Source material:
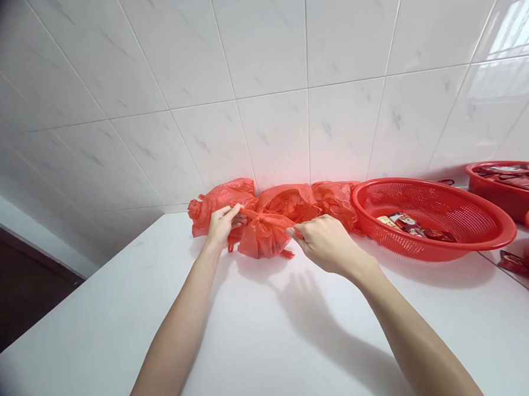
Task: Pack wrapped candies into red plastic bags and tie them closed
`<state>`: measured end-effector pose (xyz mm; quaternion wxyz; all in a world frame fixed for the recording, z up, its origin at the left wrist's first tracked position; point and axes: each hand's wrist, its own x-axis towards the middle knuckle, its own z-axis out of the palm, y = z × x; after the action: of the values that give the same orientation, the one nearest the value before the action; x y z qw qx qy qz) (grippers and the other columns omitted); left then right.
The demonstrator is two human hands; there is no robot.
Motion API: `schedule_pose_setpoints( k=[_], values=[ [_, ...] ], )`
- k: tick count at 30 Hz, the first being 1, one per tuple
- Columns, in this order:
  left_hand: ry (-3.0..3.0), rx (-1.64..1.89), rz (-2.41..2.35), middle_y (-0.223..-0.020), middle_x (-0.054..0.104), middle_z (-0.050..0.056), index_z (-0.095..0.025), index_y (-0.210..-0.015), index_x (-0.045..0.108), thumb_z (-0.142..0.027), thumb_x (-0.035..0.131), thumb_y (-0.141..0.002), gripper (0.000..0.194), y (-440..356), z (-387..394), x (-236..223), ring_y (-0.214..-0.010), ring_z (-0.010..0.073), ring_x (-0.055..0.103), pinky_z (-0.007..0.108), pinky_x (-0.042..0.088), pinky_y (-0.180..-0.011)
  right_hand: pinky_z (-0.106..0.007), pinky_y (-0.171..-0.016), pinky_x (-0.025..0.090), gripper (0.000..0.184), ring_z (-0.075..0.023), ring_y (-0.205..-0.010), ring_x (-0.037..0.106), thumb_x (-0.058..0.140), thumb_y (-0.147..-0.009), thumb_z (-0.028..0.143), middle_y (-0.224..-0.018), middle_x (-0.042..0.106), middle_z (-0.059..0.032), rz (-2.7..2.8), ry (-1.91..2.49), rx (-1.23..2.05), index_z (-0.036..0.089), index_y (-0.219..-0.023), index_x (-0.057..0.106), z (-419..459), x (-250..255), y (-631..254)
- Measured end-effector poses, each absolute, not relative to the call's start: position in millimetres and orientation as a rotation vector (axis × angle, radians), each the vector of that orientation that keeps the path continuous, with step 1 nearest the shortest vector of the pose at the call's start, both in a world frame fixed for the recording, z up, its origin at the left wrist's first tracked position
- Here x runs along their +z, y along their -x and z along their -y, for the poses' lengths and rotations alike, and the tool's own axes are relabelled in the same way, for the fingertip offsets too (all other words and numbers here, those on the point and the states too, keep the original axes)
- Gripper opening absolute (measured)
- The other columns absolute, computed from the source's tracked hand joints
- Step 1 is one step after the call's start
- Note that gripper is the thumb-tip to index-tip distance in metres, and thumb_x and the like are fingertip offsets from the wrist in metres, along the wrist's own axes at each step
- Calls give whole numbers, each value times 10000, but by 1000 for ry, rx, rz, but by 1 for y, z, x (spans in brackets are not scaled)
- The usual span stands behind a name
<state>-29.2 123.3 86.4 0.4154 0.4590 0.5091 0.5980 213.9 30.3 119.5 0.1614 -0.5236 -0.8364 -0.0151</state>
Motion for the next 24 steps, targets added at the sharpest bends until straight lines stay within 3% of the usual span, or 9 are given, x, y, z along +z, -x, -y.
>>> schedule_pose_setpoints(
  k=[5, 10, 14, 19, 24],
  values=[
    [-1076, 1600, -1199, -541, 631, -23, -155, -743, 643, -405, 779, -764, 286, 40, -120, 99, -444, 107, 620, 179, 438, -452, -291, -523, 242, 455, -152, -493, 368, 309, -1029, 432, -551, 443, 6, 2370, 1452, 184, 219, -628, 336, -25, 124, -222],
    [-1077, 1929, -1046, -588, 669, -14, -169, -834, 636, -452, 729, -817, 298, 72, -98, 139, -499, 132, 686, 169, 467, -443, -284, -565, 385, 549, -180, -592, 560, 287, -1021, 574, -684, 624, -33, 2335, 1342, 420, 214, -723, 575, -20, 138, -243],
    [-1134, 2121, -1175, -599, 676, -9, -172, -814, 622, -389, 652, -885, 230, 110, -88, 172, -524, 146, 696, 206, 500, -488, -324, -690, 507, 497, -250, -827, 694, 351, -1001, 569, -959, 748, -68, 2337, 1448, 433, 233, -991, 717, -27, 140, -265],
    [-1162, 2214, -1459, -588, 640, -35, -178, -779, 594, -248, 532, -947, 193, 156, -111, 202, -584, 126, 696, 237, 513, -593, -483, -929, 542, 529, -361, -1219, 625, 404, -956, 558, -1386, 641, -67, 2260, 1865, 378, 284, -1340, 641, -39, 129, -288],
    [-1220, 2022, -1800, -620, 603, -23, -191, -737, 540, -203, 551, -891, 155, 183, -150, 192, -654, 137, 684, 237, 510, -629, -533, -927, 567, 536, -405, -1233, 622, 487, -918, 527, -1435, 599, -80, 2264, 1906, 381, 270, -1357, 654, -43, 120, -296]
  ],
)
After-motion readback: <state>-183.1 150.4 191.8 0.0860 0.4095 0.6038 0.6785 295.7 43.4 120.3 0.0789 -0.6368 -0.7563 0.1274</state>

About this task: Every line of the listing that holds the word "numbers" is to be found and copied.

Answer section:
- Here x runs along their +z, y along their -x and z along their -y, for the poses' lengths and rotations alike, and the tool's own axes are relabelled in the same way, for the fingertip offsets too (all other words and numbers here, those on the point and the states too, keep the original axes)
- Calls give whole numbers, each value times 10000, but by 1000 for ry, rx, rz, but by 1 for y, z, x (spans in brackets are not scaled)

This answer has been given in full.